Levene has plenty of familiarity with tech startups, so when he says “We’re competing for the same money that can go to some tech startup which can run out of a few programmers’ university rooms,” he’s speaking with experience, not envy. Levene’s previous works include a UK-based crowdfunding platform for renewable projects in the UK, which was the first of its kind to be regulated in Europe. With a hardware-based startup, especially one dealing with water – Levene repeatedly refers to water as “undervalued” – the financing is much harder.

Returning to the question of pollution, Levene lays out the sustainability problems with Reverse Osmosis. Firstly, it uses fossil fuels. Levene acknowledges that RO systems have added photovoltaics, but derogates this as mere retrofitting and argues that a dedicated lithium storage pushes up costs massively for RO. Even so, this isn’t an inherent feature of RO, so really the point here is ‘only’ that Desolenator’s approach will hasten the energy transition by using renewables on its own initiative instead adding itself to the burden to be transitioned by the grid.

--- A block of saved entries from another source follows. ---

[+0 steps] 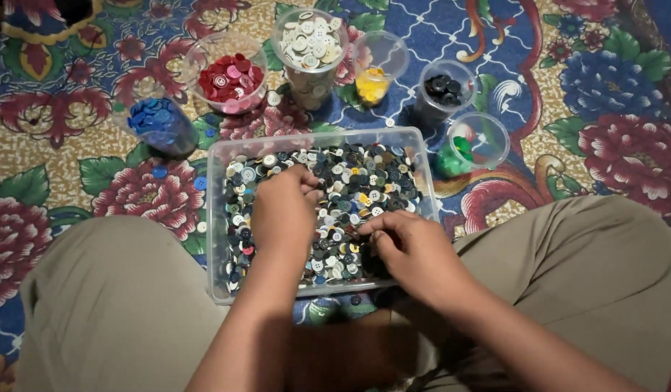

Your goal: Sorting a variety of buttons by color from a large central container into several smaller individual containers.

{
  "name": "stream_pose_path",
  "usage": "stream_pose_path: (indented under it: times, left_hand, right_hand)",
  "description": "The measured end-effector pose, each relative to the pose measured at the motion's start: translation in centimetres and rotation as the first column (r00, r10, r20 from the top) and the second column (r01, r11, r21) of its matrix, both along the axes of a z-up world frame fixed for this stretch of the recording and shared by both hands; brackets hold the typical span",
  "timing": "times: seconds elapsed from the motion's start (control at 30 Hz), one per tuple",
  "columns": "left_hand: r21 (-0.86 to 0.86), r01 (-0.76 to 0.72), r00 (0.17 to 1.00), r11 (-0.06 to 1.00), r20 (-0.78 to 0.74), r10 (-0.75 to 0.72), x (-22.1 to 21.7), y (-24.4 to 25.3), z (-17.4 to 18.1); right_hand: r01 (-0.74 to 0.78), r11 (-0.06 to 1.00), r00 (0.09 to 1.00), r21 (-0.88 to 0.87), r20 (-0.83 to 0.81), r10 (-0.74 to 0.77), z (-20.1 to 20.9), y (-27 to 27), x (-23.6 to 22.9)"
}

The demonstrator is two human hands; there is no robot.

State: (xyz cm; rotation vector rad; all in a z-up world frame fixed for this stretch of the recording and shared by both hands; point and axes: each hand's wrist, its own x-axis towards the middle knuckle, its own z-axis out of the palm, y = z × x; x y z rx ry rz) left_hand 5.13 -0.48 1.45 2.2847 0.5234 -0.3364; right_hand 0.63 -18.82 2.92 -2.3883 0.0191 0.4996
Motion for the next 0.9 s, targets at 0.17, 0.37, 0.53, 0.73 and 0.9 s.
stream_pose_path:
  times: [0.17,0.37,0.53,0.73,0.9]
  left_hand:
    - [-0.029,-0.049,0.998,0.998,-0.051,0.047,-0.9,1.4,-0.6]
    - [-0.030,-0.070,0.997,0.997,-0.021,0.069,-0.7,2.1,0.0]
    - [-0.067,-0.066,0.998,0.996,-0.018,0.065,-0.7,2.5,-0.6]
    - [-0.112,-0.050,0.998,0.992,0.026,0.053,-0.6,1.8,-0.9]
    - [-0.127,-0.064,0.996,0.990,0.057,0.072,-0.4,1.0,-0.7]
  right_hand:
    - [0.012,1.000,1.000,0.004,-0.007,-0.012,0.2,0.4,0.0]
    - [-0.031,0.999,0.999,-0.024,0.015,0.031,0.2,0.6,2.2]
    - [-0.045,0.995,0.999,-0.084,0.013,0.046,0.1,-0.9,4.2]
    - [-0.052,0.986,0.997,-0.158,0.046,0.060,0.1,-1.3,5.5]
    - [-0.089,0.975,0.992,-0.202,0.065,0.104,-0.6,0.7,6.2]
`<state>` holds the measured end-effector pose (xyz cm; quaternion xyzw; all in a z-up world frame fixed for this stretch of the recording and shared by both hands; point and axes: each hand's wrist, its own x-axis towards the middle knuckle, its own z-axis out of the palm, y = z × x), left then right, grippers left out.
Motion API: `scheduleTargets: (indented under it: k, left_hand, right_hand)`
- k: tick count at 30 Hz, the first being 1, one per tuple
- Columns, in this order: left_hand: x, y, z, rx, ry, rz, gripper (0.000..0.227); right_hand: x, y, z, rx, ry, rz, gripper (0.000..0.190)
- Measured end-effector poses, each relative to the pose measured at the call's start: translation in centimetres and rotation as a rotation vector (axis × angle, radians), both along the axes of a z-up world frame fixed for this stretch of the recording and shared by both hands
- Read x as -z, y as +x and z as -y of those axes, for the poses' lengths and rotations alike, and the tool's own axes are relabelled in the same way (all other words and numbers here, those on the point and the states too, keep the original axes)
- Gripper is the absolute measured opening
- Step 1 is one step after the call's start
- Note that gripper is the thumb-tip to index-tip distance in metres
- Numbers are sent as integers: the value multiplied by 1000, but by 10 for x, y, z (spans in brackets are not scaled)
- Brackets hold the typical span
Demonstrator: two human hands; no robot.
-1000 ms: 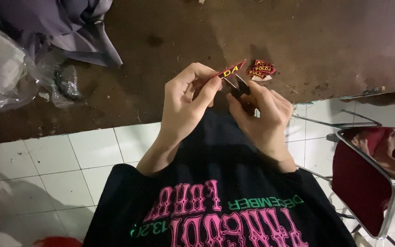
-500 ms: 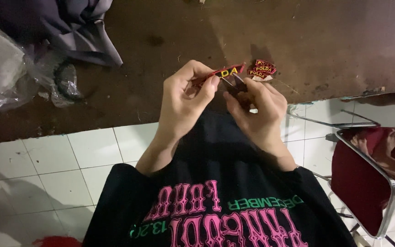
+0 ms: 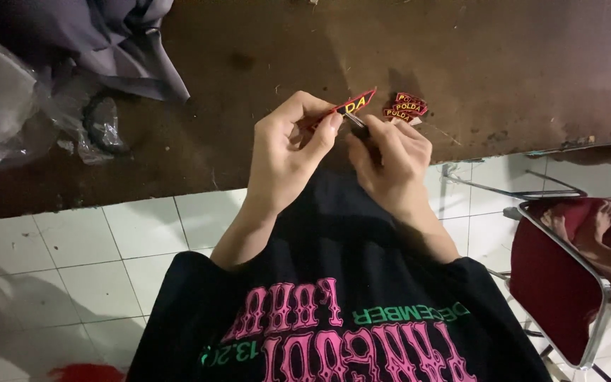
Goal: Trimming excess threads and material from embroidered patches using small scissors at a work table.
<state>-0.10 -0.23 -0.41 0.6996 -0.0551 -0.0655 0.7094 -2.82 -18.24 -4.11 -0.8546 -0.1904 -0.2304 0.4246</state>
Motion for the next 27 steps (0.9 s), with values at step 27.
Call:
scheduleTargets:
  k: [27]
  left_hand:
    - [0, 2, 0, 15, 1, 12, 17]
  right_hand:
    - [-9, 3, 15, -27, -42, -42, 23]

The intractable sustainability problem with Reverse Osmosis is toxic pollutants in the brine discharge, typically pumped out to sea, which Levene portrays as a serious concern – “the chemicals used in that process are really, really nasty, which is philosophically and practically an issue that’s increasingly falling afoul of regulations in places such as California – in many cases it’s becoming necessary to take that waste water and truck it out of state.”

In contrast, Levene says Desolenator’s waste brine is “relatively clean, no chemicals in it – we can blend it with seawater for ocean-neutral disposal, or potentially we can even ultra-concentrate it into salt and have zero liquid discharge.” Levene makes it clear that the usable salt output is still something being pursued in the R&D phase.

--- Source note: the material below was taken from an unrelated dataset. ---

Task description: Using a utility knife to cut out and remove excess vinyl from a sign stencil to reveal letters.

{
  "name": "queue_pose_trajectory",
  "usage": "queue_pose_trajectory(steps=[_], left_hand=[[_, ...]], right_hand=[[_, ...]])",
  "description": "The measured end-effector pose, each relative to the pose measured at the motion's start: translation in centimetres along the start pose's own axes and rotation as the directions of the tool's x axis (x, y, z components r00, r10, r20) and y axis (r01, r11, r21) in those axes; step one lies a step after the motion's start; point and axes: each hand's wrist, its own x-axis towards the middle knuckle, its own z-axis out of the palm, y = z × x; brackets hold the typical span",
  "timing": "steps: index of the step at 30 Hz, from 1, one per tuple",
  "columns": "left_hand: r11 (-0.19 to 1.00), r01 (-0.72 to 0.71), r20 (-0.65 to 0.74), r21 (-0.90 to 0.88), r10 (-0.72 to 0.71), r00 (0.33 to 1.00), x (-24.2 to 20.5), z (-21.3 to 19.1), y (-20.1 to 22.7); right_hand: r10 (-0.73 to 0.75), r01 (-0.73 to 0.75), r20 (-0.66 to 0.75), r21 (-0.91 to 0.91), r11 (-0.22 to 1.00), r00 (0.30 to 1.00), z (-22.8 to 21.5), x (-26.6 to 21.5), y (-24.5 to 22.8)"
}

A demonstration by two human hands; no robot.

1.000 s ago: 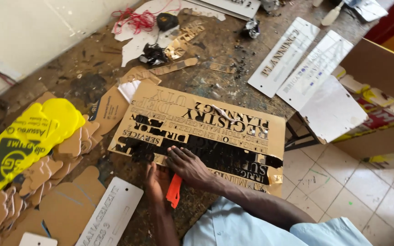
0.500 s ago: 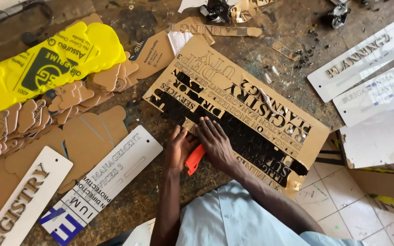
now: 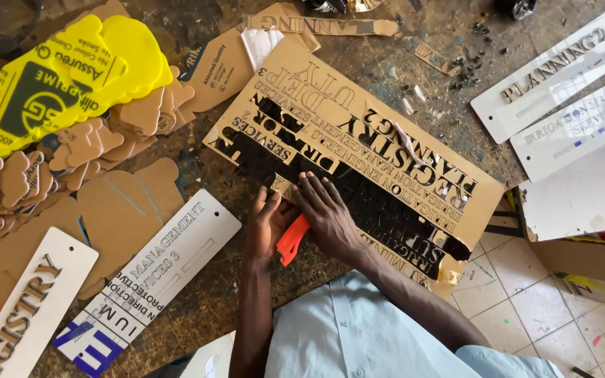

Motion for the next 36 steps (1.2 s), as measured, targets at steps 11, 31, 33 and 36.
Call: queue_pose_trajectory(steps=[11, 31, 33, 36], left_hand=[[0.999, -0.004, -0.083, 0.049, 0.008, 0.997, 1.5, -2.2, -0.4], [0.996, -0.005, -0.097, 0.086, 0.014, 0.995, 0.7, 1.6, 0.5], [0.998, 0.003, -0.119, 0.067, 0.005, 0.993, 0.9, 1.2, 0.1], [0.995, -0.024, -0.137, 0.094, 0.036, 0.990, 0.9, 1.2, -0.5]], right_hand=[[-0.003, -0.003, 0.046, 0.128, 0.992, 0.999, -0.1, -0.4, 2.2], [0.056, -0.029, -0.034, 0.536, 0.843, 0.998, -5.1, 1.1, 5.0], [0.199, -0.133, -0.032, 0.637, 0.759, 0.980, -5.8, 1.0, 5.3], [0.432, -0.326, -0.007, 0.644, 0.692, 0.902, -6.2, 0.5, 9.1]])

Another contrast between Desolenator and RO is that RO has to be calibrated to the impurity of the water input – “If you’re taking water from a borehole and its salinity goes up, then you have to re-engineer your osmosis, while we don’t care because we’re using a thermal process. We have a preference for more challenging types such as seawater” says Levene, naming brackish and saline aquifers as well. Most of the UAE’s aquifers are saline, and that salinity can change (likely worsen) over time.

Beyond the UAE, Desolenator is looking to expand across the Gulf region, and into California, South Asia and Australia. Although Desolenator’s process doesn’t use particular high temperatures, it seems to benefit a great deal, in terms of financial viability, on not just good but even excellent irradiation conditions. That’s judging by a couple of Levene’s comments – one that the company is only looking at tropical and subtropical contexts, the other that “Northwest Australia is a slam dunk for us” – that area, is the sunniest part of Australia. Of course, the other reason to only look at subtropical areas is because that’s where there are deserts and insufficient water supply – and the other appeal of Australia’s Pilbara region is that it will become a hydrogen electrolysis hub, which will make good use of Desolenator’s distilled water.